**Activity**
When "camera" occurs in a line of the material, copy that line.

**Raw data**
++++++

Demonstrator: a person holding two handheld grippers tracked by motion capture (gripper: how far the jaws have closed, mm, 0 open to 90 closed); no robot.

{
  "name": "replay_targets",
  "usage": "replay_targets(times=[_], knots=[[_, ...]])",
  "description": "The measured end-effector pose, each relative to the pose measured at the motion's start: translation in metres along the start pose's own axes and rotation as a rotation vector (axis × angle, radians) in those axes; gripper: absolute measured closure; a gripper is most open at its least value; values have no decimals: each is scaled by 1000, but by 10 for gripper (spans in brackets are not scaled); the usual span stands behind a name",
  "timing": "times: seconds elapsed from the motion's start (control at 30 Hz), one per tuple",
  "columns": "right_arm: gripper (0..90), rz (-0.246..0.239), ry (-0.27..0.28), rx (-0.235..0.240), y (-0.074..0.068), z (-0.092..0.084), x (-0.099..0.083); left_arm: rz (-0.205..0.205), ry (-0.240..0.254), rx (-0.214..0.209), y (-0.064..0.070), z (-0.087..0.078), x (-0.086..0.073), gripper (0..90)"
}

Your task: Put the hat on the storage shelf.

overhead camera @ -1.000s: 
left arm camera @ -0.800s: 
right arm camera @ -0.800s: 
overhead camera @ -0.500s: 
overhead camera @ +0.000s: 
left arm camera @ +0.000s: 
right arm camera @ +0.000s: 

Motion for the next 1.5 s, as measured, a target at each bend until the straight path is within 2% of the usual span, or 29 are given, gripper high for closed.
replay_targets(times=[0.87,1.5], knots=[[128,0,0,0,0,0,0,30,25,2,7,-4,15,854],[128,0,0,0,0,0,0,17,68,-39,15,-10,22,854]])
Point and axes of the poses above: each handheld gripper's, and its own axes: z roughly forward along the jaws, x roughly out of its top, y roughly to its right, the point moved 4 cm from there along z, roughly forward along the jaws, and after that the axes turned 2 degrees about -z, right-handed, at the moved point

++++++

**Result below**
overhead camera @ -1.000s: 
left arm camera @ -0.800s: 
right arm camera @ -0.800s: 
overhead camera @ -0.500s: 
overhead camera @ +0.000s: 
left arm camera @ +0.000s: 
right arm camera @ +0.000s: 

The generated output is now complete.